I can see that this book is the spiritual ancestor of Lev Grossman’s The Magicians. Minus the man-whore scene. It differs from The Magicians in the way the character’s apathy is shown. Ellis literally shows us the things Clay does. He travels around LA in a stupor, home on Christmas break from college. He sees things and experiences. But the neat thing is that I still sensed his desperation, his need for contact and to feel, to break away from the decadence of his teenage life. Grossman took the opposite approach; the reader knows what Quentin feels. Regardless, both writers made successful portrayals of walking pieces of shit.

One other note: I have the same thought on reading this as I did Margaret Atwood’s The Handmaid’s Tale. Both writers used simple syntax and grammatical construction.
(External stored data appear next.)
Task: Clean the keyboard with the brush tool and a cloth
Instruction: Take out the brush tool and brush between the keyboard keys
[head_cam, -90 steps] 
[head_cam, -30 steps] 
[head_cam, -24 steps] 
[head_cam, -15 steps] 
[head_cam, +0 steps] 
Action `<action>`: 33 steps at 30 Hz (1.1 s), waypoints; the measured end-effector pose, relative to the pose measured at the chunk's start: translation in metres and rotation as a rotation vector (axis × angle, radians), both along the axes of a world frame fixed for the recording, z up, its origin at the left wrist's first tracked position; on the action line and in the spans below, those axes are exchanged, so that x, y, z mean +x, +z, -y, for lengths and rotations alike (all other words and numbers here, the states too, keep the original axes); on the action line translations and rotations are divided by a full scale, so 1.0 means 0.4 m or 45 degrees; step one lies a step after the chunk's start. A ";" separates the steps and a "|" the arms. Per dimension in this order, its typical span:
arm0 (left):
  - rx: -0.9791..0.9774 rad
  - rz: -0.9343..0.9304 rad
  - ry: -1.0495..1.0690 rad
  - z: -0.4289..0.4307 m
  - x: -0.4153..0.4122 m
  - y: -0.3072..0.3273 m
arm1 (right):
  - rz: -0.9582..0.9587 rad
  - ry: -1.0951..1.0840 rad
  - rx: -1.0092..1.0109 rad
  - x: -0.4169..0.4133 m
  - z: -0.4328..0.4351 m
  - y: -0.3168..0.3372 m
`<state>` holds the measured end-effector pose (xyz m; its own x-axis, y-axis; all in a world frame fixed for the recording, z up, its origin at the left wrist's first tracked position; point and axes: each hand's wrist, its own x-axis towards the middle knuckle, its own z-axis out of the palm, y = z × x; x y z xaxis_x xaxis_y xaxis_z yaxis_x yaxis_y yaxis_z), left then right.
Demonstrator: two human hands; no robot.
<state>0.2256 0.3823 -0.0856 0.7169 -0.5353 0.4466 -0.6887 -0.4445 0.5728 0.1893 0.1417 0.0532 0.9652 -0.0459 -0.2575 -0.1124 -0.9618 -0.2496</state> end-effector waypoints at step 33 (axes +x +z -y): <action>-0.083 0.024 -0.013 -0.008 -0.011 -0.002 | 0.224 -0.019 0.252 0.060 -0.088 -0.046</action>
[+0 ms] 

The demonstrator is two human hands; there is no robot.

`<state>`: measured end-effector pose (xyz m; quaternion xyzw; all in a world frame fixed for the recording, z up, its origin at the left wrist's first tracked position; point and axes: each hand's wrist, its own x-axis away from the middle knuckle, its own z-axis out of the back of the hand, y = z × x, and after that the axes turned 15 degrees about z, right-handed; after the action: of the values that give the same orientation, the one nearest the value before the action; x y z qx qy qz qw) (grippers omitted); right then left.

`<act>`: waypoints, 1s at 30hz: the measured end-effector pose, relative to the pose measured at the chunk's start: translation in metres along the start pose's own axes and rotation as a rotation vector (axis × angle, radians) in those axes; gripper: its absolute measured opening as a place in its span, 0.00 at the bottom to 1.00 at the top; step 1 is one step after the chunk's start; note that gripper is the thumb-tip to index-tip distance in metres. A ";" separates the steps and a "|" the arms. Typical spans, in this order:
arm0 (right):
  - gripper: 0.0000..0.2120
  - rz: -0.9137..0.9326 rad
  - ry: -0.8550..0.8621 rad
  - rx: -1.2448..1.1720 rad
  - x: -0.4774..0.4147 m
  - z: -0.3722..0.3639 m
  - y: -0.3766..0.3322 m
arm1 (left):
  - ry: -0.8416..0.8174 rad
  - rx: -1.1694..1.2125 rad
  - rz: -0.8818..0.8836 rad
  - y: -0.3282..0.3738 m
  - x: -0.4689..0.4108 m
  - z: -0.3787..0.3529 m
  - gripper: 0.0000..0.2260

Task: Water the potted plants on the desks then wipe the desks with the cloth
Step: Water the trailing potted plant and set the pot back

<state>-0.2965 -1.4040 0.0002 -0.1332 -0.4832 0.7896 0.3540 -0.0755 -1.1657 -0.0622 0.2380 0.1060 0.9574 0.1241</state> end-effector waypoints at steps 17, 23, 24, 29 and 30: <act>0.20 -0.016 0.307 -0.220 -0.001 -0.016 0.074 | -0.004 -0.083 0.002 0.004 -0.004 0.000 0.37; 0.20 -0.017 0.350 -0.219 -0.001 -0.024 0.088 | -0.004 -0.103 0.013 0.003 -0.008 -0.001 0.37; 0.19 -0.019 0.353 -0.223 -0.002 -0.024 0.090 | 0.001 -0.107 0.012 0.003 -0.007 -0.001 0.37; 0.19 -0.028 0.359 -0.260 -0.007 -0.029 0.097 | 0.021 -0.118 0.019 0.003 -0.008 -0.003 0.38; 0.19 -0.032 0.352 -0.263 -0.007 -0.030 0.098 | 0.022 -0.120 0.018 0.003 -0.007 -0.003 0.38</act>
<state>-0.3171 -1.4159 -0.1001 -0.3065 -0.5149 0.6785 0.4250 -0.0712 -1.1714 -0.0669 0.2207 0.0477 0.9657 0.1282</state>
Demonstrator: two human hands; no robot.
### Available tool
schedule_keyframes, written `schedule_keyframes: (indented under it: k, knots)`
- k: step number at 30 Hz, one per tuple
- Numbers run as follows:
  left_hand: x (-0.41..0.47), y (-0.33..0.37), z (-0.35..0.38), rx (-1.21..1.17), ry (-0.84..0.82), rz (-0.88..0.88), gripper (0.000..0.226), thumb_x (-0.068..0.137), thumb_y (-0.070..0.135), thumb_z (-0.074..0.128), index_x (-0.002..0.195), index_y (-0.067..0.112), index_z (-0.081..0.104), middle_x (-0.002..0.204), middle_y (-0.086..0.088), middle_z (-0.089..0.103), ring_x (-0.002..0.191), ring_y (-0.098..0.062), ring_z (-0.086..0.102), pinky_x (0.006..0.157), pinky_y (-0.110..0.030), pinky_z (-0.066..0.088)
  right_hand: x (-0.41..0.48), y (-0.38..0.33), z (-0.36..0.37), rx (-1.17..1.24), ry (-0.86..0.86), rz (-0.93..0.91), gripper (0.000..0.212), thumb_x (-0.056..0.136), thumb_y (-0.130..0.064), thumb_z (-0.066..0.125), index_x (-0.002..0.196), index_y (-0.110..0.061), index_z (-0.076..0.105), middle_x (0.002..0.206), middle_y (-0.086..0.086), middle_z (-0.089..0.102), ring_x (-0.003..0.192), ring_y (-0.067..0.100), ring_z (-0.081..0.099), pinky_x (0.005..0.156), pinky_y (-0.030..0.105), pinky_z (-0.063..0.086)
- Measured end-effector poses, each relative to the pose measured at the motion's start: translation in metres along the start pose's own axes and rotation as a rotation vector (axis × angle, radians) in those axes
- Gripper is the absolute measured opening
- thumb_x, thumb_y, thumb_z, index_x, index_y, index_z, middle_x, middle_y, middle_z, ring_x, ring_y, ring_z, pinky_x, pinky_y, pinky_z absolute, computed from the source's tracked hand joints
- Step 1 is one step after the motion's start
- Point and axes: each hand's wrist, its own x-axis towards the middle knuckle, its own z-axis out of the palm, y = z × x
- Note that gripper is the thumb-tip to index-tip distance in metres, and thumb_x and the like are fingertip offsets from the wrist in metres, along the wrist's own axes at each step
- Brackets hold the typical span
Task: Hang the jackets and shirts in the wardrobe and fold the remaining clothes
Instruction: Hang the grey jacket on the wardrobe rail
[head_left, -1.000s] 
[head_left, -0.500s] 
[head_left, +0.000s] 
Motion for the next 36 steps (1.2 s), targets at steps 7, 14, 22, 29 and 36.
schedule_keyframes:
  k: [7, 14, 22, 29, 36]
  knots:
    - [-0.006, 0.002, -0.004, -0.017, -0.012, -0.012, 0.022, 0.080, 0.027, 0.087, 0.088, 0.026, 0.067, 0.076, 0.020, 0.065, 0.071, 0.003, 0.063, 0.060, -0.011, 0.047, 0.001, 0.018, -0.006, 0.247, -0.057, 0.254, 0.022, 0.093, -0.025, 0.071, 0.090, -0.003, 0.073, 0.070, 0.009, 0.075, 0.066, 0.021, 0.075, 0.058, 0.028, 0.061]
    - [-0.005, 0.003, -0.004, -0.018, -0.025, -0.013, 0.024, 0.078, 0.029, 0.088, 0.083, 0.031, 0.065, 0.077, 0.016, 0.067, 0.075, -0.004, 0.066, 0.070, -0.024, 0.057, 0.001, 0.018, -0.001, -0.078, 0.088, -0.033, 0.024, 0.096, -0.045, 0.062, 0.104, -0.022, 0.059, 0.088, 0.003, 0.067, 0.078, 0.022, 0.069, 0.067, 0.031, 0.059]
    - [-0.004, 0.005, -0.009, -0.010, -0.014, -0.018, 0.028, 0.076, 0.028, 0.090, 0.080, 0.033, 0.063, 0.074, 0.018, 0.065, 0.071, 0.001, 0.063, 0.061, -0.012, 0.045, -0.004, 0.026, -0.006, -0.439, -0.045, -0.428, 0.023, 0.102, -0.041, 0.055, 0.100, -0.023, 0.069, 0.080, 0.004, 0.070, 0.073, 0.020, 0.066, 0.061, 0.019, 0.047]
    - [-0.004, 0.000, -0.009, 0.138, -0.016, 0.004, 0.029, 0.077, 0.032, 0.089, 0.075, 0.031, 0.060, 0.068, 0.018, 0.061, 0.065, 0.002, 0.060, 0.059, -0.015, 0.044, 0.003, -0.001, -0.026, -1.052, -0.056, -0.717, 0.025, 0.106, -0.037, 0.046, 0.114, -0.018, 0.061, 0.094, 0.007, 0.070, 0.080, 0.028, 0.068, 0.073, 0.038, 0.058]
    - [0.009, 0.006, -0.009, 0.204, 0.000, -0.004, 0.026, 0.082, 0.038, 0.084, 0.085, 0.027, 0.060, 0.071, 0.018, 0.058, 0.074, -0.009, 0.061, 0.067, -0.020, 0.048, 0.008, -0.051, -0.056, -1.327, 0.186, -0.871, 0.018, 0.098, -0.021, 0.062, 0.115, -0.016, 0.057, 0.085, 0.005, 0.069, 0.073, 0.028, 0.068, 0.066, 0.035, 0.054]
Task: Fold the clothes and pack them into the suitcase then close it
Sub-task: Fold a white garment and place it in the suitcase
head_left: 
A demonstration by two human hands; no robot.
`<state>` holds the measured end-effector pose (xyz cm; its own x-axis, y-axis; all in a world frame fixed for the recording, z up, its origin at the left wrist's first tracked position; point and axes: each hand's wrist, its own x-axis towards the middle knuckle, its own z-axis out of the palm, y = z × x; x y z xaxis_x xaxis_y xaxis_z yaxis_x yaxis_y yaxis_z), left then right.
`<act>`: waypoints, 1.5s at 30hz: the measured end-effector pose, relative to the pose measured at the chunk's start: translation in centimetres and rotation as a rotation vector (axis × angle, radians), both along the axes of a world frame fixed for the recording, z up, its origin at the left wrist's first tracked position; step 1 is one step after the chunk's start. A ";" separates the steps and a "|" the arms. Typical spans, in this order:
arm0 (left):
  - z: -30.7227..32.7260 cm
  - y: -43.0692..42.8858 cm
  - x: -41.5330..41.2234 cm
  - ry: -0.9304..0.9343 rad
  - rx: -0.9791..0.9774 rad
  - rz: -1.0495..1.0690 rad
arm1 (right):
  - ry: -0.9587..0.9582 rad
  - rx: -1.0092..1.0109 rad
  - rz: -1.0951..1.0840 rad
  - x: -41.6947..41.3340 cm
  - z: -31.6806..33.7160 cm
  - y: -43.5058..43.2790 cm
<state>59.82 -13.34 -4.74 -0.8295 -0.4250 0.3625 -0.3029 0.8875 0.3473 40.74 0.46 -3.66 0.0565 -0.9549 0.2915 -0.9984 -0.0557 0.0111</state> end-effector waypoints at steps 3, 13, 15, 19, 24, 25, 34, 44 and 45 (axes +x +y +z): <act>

So much so that the book just drones.

<satire>It is a lot of monotony without any break and without any spark to life and life is boring and then my friends show up in their new Mercedes and where is my coke dealer but I would rather go out with my girlfriend but instead we go home and sit on her bed smoking pot. </satire>

At the time, I had thought Atwood’s point was to make her character seem limited in terms of her intellect, enforced by the patriarchal society. But then I saw that it was actually Atwood’s writing style. I have not yet read Ellis’s other books (American Psycho and Imperial Bedrooms are next), so I will find out if this drone actually served to underscore Clay’s being inured to life or if that’s Ellis’s writing style.